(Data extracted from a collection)
· · · · · · ·

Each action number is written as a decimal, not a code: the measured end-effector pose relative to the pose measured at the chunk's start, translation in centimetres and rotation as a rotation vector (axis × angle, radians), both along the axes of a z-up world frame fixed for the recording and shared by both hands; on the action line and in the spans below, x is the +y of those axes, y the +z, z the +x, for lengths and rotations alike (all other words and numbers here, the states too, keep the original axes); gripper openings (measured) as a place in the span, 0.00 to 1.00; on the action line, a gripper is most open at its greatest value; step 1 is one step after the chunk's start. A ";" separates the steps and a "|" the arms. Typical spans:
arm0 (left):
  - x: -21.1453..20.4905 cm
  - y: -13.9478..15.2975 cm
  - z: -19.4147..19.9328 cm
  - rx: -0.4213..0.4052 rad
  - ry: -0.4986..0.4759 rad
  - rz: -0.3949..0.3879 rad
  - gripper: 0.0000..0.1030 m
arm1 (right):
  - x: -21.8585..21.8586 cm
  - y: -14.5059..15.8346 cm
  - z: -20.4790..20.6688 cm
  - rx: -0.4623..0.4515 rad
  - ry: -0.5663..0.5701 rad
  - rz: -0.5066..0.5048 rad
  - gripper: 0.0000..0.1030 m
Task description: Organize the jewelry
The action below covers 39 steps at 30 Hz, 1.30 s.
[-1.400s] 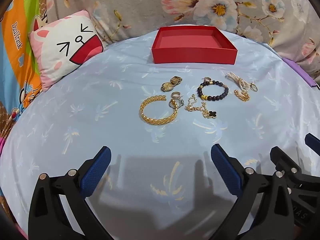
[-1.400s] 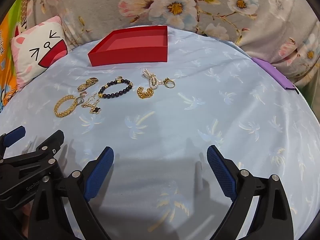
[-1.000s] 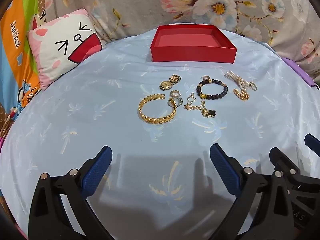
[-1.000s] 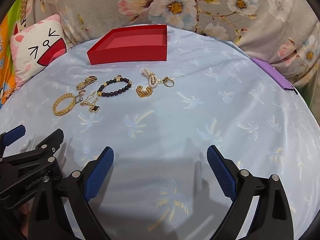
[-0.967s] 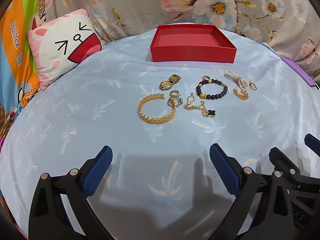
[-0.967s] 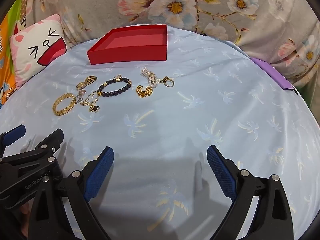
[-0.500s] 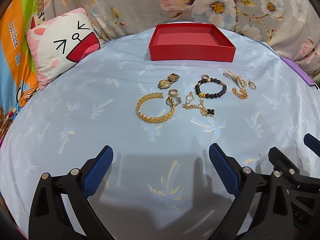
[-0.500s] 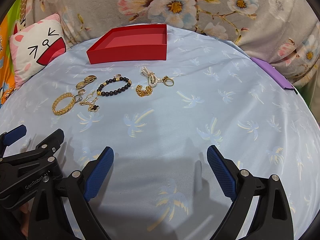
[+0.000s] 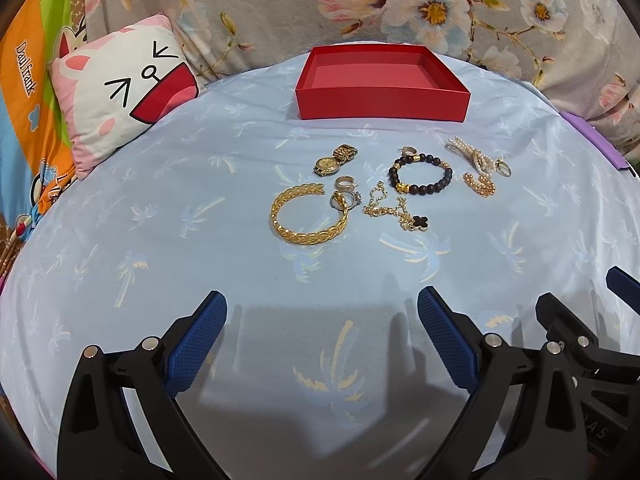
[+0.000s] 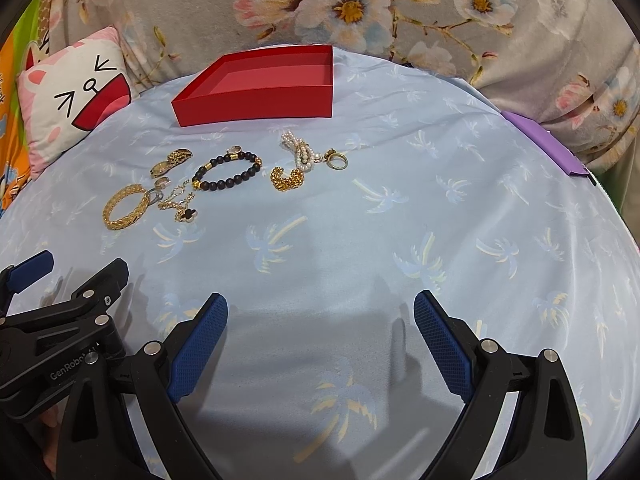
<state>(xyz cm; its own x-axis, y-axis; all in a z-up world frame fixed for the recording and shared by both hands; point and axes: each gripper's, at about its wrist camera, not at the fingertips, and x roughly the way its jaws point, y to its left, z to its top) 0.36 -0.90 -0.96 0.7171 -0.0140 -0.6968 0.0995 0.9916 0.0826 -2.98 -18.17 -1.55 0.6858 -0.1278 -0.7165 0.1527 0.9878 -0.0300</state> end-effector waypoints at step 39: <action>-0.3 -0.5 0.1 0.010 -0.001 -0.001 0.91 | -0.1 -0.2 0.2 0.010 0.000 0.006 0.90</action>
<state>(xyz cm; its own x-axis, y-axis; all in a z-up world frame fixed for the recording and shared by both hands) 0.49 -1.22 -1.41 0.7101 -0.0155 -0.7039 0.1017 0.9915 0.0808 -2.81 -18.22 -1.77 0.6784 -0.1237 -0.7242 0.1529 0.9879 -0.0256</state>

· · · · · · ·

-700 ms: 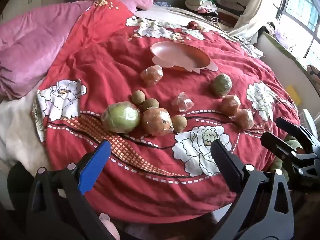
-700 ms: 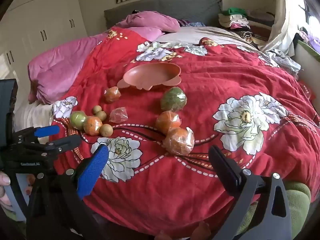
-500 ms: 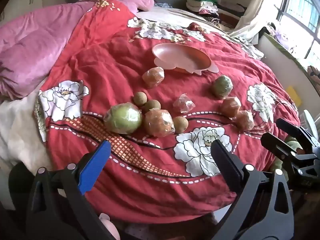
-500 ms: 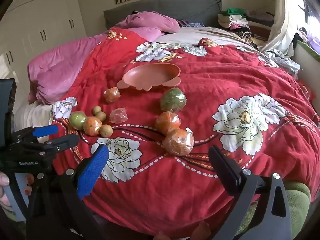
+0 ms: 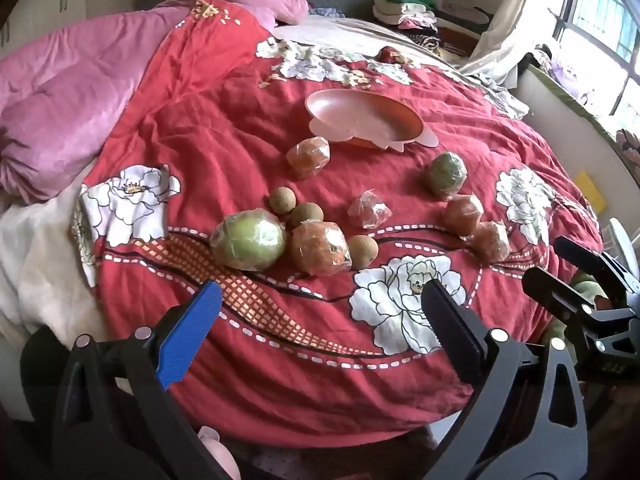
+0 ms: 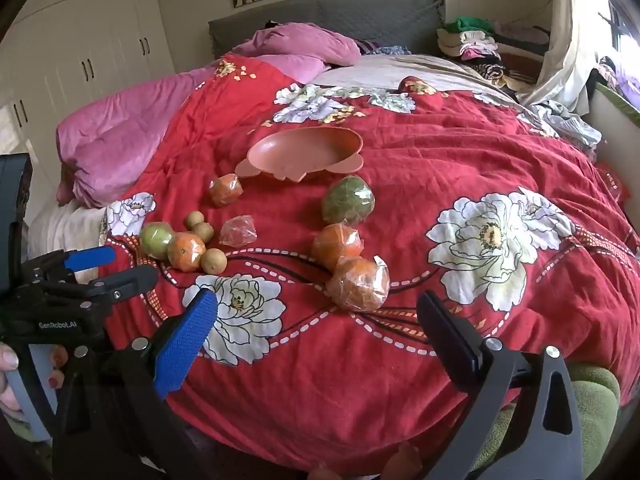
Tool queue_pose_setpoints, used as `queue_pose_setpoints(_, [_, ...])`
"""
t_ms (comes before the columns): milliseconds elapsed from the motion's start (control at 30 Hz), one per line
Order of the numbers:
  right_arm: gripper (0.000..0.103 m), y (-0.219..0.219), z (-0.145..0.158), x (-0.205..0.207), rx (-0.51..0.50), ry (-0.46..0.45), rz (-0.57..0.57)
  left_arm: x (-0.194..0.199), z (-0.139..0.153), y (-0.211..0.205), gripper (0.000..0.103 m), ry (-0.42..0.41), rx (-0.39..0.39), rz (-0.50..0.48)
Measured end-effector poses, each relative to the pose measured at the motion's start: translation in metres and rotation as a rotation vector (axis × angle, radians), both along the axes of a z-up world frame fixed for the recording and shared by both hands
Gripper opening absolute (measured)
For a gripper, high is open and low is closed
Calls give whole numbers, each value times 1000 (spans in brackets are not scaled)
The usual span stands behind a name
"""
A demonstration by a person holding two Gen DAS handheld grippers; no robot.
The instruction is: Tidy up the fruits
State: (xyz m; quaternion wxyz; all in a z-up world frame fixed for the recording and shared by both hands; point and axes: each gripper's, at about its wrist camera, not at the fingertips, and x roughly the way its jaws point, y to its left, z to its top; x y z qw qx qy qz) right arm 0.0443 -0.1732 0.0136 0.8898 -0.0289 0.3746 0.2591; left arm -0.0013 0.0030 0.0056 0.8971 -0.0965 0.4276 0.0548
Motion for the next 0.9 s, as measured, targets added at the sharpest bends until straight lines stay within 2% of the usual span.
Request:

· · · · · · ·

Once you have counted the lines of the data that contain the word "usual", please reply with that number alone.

2